_Your task:_
Return every line of the listing that includes the string "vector".

_Exercise data:_
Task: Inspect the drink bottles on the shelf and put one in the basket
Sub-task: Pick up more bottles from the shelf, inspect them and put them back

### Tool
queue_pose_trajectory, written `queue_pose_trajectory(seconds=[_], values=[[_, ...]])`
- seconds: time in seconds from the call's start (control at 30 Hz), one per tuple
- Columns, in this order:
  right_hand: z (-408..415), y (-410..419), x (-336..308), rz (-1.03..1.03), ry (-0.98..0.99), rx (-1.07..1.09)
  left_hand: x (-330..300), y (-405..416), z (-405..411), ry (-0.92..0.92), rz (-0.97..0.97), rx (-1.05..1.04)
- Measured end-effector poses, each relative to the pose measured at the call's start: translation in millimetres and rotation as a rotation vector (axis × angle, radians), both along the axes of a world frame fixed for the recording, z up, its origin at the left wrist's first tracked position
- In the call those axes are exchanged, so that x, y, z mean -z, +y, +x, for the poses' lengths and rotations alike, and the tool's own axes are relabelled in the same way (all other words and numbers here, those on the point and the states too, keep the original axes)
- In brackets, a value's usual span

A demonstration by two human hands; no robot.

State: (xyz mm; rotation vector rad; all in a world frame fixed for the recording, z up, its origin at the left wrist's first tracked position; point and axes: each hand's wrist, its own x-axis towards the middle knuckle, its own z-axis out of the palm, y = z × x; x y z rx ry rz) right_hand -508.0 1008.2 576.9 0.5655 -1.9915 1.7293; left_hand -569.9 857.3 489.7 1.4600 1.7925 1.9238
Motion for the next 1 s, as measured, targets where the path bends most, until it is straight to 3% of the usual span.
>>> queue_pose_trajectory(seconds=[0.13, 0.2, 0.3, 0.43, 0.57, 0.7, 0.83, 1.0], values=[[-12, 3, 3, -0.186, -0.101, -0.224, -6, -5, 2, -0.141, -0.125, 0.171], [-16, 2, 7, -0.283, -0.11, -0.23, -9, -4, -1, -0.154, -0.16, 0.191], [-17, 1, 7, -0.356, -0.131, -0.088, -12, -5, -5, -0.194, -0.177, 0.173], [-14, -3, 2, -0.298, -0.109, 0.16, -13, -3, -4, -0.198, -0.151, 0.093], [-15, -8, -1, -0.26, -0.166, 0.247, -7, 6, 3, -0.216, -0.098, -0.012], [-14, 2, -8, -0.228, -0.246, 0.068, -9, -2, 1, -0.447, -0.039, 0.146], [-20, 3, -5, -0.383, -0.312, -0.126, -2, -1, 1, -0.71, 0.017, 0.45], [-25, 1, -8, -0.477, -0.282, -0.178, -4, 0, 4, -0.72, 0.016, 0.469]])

_Task solution:_
- Measured end-effector poses, each relative to the pose measured at the call's start: translation in millimetres and rotation as a rotation vector (axis × angle, radians), both along the axes of a world frame fixed for the recording, z up, its origin at the left wrist's first tracked position
State: (xyz mm; rotation vector rad; all in a world frame fixed for the recording, z up, its origin at the left wrist's first tracked position; point and axes: each hand's wrist, its own x-axis towards the middle knuckle, its own z-axis out of the palm, y = z × x; x y z rx ry rz) right_hand -508.0 1008.2 576.9 0.5655 -1.9915 1.7293; left_hand -569.9 857.3 489.7 1.4600 1.7925 1.9238

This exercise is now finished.